# [Goal of the exercise]
Copy out each line of the listing that has the word "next" in it.

##########

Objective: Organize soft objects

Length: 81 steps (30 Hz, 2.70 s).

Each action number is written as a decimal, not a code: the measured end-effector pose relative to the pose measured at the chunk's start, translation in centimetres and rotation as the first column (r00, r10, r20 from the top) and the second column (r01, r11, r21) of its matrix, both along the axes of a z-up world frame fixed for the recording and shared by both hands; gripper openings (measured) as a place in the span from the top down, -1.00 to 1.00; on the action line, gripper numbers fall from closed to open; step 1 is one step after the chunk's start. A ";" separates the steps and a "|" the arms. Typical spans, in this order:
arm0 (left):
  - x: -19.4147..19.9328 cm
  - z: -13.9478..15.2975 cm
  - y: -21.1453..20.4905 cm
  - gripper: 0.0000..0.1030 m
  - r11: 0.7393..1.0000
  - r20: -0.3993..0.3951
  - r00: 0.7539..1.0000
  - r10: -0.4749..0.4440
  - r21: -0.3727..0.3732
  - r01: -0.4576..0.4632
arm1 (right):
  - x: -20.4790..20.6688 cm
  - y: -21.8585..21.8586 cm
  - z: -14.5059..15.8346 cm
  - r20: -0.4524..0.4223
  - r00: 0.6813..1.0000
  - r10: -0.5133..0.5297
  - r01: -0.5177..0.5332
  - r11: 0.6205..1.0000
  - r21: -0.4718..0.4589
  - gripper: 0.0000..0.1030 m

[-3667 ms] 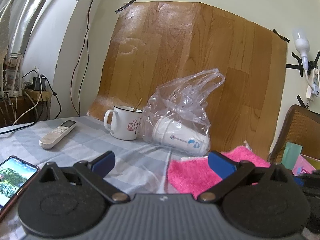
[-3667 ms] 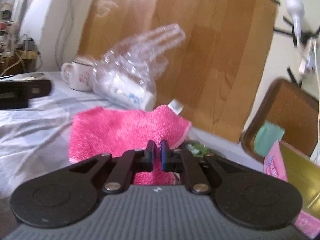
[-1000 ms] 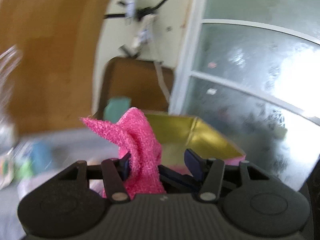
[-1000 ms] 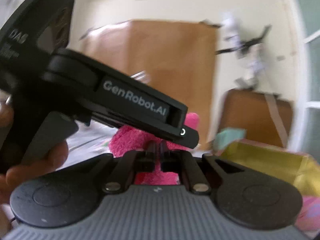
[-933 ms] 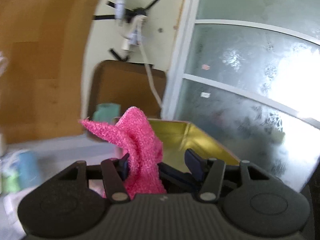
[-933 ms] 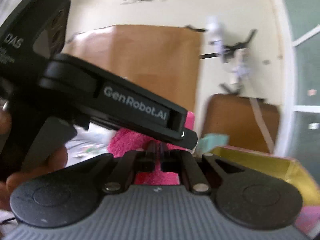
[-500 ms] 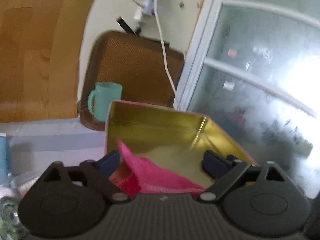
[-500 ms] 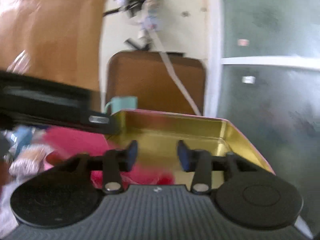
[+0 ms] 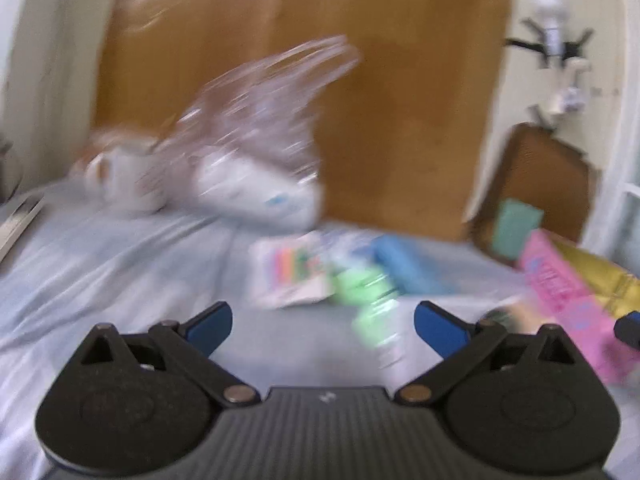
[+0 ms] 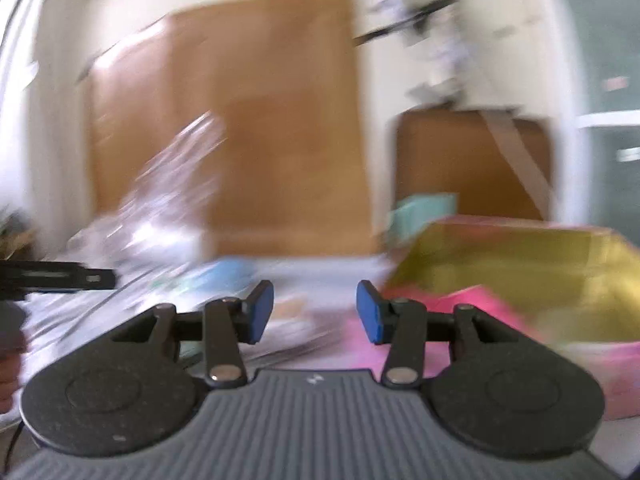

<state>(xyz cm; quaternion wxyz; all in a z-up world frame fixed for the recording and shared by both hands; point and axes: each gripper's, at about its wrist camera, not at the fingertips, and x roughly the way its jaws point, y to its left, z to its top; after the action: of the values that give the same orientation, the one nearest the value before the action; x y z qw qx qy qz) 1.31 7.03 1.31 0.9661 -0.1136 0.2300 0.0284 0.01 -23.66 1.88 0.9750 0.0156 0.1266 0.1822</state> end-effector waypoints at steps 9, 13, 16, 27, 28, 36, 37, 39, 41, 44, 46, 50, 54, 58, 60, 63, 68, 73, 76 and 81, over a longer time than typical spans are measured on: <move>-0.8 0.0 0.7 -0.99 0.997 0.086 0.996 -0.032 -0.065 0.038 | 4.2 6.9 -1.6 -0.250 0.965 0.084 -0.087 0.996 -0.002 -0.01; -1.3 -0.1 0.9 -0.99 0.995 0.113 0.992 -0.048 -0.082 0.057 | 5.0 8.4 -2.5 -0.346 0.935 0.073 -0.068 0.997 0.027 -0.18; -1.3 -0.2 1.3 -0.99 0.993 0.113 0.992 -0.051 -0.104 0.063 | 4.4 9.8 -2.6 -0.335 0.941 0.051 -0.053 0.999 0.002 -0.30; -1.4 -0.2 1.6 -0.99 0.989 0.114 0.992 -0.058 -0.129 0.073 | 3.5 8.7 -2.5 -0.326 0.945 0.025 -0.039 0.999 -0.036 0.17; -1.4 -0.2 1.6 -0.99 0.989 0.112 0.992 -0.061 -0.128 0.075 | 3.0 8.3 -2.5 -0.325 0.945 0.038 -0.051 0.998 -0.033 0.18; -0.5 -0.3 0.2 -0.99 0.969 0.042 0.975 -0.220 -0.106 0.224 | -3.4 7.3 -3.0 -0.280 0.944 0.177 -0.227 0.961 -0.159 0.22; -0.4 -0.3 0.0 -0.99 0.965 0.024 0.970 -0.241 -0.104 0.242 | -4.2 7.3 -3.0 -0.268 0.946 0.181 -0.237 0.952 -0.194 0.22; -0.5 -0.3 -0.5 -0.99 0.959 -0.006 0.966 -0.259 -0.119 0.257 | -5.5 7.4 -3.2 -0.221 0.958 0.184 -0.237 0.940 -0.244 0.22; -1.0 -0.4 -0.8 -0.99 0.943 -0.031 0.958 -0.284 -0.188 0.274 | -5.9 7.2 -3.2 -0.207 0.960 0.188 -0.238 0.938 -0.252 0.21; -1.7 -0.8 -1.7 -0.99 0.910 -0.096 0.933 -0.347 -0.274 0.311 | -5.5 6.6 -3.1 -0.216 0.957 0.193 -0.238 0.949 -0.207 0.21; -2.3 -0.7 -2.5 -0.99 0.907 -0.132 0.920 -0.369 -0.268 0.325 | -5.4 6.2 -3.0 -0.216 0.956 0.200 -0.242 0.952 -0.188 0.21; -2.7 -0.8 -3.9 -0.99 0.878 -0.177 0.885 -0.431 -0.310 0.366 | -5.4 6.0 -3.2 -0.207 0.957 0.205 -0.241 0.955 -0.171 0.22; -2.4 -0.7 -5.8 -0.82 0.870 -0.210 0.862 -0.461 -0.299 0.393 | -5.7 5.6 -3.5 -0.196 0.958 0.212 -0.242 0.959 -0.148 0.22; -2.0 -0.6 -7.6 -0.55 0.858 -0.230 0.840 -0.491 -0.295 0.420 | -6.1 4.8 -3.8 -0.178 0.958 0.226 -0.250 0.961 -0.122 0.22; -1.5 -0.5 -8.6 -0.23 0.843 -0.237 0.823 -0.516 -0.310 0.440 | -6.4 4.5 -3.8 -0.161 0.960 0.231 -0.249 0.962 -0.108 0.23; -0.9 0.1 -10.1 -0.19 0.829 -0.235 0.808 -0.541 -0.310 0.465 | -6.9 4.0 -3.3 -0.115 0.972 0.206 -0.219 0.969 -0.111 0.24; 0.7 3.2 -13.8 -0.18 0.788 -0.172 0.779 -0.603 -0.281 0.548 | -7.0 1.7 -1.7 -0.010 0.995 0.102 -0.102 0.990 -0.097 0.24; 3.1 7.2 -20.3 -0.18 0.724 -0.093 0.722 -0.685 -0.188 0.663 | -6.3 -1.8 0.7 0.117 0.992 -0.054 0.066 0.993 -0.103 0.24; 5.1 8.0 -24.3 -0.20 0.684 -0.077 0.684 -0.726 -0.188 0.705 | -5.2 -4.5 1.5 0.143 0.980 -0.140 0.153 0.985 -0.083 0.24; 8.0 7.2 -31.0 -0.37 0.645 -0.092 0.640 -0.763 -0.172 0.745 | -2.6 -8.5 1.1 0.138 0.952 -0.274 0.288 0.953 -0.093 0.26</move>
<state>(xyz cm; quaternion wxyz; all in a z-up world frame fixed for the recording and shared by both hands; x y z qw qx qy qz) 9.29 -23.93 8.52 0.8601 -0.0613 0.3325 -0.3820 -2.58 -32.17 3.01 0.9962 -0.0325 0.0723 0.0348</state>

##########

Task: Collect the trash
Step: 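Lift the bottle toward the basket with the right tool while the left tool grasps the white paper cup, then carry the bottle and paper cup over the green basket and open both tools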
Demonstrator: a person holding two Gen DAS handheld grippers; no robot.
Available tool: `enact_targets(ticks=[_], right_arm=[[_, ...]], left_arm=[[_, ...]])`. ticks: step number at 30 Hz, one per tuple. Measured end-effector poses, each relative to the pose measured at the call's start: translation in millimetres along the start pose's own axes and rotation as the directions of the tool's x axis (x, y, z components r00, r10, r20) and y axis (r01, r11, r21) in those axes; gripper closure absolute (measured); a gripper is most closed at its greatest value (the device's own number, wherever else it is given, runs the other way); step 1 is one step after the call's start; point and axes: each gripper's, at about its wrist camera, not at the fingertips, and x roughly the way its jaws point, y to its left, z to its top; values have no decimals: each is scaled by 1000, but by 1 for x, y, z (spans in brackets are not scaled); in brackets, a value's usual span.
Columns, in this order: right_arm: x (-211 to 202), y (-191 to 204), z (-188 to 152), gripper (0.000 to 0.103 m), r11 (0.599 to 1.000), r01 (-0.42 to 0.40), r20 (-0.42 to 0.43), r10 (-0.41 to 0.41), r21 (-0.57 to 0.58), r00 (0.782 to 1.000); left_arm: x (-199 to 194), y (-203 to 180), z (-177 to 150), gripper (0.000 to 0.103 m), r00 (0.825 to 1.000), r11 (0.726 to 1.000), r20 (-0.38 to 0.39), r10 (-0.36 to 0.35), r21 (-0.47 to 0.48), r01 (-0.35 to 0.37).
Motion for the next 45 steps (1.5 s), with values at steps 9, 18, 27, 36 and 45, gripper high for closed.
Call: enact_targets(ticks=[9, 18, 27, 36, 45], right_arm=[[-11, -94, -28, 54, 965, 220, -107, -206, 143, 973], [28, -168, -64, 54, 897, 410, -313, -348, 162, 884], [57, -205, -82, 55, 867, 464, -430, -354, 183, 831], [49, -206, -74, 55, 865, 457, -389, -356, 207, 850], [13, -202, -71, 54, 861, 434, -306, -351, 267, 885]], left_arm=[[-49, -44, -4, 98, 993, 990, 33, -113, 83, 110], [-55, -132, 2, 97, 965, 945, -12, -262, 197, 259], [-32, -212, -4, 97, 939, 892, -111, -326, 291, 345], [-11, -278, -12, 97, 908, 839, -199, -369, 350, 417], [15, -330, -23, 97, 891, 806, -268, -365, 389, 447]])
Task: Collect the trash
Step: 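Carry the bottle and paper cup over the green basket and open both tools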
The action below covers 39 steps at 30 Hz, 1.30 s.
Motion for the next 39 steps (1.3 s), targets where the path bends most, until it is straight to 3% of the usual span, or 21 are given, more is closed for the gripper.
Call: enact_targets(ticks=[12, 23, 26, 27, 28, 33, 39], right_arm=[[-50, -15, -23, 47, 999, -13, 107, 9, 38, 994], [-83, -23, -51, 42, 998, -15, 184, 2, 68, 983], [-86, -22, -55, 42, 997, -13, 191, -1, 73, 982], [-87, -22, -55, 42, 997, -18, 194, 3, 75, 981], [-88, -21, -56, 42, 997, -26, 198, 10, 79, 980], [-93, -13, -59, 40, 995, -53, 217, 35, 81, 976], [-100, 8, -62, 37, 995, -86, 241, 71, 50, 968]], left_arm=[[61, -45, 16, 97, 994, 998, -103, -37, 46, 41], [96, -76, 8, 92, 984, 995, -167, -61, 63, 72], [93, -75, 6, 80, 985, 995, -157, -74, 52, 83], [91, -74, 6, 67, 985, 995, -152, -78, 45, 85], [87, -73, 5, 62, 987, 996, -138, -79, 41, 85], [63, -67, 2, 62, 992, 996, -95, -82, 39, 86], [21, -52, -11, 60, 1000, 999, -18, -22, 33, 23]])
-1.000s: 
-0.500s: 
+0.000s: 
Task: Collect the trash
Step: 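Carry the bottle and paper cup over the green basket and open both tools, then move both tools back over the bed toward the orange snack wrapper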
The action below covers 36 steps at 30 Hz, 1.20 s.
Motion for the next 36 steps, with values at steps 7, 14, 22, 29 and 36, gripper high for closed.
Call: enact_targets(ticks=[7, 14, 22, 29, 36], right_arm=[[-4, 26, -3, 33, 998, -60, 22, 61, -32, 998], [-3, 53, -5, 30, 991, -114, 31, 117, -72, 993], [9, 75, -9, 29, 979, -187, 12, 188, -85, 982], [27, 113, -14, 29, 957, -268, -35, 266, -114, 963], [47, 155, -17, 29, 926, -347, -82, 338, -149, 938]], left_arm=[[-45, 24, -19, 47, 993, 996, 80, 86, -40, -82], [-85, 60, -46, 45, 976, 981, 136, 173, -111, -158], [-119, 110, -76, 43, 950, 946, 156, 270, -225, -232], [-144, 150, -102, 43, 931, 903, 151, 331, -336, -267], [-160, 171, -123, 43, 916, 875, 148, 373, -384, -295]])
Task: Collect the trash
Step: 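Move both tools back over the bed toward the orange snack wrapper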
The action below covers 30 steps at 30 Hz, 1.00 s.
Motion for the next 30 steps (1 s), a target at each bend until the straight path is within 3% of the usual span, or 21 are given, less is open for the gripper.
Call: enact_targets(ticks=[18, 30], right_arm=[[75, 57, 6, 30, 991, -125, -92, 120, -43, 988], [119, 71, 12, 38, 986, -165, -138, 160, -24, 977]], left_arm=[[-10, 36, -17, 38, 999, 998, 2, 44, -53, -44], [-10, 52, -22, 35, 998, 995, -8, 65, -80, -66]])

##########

# [Problem solution]
Motion for the next 45 steps (1.5 s), with values at steps 9, 18, 27, 36 and 45, gripper high for closed.
Motion for the next 39 steps (1.3 s), targets where the path bends most, until it is straight to 3% of the usual span, or 21 are given, more is closed for the gripper.
Motion for the next 36 steps, with values at steps 7, 14, 22, 29 and 36, gripper high for closed.
Motion for the next 30 steps (1 s), a target at each bend until the straight path is within 3% of the usual span, or 21 are given, less is open for the gripper.

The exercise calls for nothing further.